**What needs to be done**
Word for word, copy all the data and drop the pictures.

**Source data**
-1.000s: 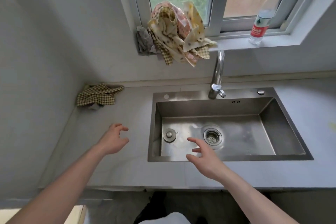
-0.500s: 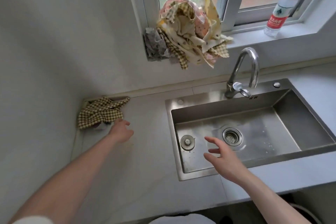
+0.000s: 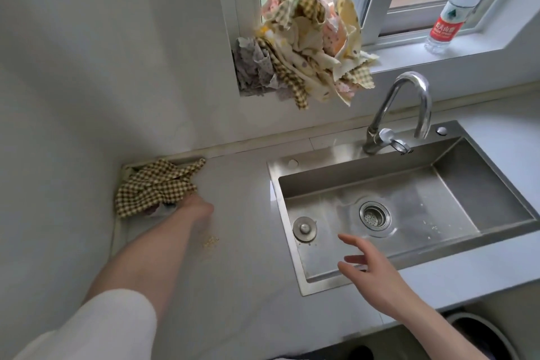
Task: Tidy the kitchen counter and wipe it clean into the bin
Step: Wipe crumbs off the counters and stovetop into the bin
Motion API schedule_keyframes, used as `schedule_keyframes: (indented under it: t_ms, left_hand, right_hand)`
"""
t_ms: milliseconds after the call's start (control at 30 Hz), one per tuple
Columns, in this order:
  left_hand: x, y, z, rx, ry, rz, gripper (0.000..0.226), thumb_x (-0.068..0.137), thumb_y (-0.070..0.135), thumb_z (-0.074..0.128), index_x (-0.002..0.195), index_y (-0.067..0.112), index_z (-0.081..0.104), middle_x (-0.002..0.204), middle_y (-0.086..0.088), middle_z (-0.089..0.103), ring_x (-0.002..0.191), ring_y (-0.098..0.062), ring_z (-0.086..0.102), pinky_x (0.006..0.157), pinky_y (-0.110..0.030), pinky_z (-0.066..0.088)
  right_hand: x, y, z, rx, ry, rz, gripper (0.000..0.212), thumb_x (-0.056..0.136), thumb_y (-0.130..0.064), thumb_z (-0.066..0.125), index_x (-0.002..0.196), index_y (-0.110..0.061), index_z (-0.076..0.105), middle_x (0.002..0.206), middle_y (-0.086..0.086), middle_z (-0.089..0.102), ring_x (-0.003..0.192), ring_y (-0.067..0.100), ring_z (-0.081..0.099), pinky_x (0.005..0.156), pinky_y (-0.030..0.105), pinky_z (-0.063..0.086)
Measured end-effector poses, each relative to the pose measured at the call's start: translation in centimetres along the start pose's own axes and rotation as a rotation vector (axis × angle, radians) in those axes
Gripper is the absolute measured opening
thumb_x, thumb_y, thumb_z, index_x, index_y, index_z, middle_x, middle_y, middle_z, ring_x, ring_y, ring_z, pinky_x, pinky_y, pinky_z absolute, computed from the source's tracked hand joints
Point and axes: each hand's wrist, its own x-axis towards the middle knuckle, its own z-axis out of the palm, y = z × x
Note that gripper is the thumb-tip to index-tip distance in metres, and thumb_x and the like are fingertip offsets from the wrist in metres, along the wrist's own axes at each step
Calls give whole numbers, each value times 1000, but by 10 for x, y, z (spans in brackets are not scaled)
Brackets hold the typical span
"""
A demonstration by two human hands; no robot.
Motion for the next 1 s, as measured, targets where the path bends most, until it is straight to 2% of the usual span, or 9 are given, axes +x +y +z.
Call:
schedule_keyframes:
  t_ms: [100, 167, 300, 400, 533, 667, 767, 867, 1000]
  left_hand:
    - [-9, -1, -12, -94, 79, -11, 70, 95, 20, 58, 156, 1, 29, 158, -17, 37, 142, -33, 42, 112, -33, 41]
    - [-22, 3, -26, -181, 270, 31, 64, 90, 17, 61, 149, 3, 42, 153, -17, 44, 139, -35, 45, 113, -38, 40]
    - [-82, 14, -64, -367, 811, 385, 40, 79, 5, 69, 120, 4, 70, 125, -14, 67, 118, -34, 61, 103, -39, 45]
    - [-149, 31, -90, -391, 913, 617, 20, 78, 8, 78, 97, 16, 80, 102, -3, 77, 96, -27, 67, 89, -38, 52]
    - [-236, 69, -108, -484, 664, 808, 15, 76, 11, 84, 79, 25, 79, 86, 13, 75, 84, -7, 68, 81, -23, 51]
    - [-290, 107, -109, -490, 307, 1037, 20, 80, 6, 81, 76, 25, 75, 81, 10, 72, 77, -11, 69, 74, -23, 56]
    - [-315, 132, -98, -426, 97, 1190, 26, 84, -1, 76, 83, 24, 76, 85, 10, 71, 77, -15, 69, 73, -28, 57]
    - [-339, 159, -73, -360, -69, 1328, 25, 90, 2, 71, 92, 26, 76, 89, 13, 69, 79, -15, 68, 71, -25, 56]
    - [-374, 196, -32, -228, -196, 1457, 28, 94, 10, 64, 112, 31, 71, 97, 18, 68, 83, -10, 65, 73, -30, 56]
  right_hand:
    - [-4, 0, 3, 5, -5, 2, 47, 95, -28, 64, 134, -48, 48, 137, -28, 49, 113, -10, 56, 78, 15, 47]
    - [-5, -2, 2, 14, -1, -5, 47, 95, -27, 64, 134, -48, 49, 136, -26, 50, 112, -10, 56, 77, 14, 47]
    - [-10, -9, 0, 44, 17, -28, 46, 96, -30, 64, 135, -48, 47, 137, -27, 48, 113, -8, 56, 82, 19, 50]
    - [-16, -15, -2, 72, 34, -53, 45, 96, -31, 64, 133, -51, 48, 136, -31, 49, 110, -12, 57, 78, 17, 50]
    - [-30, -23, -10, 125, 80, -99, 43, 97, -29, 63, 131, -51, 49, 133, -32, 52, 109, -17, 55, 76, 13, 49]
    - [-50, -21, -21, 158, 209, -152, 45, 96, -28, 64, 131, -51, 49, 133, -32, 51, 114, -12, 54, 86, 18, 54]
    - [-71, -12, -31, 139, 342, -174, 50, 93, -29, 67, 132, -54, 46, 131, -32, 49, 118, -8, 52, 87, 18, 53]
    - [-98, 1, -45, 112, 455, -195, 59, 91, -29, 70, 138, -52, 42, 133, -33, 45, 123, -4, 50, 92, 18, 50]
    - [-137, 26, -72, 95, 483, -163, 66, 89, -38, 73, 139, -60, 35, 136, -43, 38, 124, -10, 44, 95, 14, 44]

**Exercise answer**
-1.000s: 
-0.500s: 
+0.000s: 
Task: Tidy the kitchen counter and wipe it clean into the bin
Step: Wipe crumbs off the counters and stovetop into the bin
Motion API schedule_keyframes, used as `schedule_keyframes: (indented under it: t_ms, left_hand, right_hand)`
"""
t_ms: milliseconds after the call's start (control at 30 Hz), one per tuple
Columns, in this order:
  left_hand: x, y, z, rx, ry, rz, gripper (0.000..0.226), thumb_x (-0.068..0.137), thumb_y (-0.070..0.135), thumb_z (-0.074..0.128), index_x (-0.002..0.195), index_y (-0.067..0.112), index_z (-0.081..0.104), middle_x (-0.002..0.204), middle_y (-0.086..0.088), middle_z (-0.089..0.103), ring_x (-0.002..0.191), ring_y (-0.098..0.062), ring_z (-0.086..0.102), pinky_x (0.006..0.157), pinky_y (-0.110..0.030), pinky_z (-0.066..0.088)
  right_hand: x, y, z, rx, ry, rz, gripper (0.000..0.212), thumb_x (-0.056..0.136), thumb_y (-0.130..0.064), thumb_z (-0.066..0.125), index_x (-0.002..0.196), index_y (-0.110..0.061), index_z (-0.076..0.105), middle_x (0.002..0.206), middle_y (-0.086..0.086), middle_z (-0.089..0.102), ring_x (-0.003..0.192), ring_y (-0.067..0.100), ring_z (-0.081..0.099), pinky_x (0.005..0.156), pinky_y (-0.030..0.105), pinky_z (-0.063..0.086)
Measured end-effector poses, each relative to the pose measured at the call's start: translation in centimetres along the start pose's own axes and rotation as a rotation vector (axis × angle, radians) in those axes
Gripper is the absolute measured opening
thumb_x, thumb_y, thumb_z, index_x, index_y, index_z, middle_x, middle_y, middle_z, ring_x, ring_y, ring_z, pinky_x, pinky_y, pinky_z absolute, computed from the source's tracked hand joints
Point and axes: each hand's wrist, its own x-axis towards the middle knuckle, its own z-axis out of the palm, y = z × x
Note that gripper is the thumb-tip to index-tip distance in metres, and thumb_x and the like are fingertip offsets from the wrist in metres, along the wrist's own axes at each step
Calls give whole numbers, each value times 1000, but by 10 for x, y, z (spans in brackets are not scaled)
Brackets hold the typical span
"""
A demonstration by two human hands; no robot.
Motion for the next 1 s, as measured, targets where the path bends most, until it is straight to 2% of the usual span, or 9 are given, axes +x +y +z.
Call:
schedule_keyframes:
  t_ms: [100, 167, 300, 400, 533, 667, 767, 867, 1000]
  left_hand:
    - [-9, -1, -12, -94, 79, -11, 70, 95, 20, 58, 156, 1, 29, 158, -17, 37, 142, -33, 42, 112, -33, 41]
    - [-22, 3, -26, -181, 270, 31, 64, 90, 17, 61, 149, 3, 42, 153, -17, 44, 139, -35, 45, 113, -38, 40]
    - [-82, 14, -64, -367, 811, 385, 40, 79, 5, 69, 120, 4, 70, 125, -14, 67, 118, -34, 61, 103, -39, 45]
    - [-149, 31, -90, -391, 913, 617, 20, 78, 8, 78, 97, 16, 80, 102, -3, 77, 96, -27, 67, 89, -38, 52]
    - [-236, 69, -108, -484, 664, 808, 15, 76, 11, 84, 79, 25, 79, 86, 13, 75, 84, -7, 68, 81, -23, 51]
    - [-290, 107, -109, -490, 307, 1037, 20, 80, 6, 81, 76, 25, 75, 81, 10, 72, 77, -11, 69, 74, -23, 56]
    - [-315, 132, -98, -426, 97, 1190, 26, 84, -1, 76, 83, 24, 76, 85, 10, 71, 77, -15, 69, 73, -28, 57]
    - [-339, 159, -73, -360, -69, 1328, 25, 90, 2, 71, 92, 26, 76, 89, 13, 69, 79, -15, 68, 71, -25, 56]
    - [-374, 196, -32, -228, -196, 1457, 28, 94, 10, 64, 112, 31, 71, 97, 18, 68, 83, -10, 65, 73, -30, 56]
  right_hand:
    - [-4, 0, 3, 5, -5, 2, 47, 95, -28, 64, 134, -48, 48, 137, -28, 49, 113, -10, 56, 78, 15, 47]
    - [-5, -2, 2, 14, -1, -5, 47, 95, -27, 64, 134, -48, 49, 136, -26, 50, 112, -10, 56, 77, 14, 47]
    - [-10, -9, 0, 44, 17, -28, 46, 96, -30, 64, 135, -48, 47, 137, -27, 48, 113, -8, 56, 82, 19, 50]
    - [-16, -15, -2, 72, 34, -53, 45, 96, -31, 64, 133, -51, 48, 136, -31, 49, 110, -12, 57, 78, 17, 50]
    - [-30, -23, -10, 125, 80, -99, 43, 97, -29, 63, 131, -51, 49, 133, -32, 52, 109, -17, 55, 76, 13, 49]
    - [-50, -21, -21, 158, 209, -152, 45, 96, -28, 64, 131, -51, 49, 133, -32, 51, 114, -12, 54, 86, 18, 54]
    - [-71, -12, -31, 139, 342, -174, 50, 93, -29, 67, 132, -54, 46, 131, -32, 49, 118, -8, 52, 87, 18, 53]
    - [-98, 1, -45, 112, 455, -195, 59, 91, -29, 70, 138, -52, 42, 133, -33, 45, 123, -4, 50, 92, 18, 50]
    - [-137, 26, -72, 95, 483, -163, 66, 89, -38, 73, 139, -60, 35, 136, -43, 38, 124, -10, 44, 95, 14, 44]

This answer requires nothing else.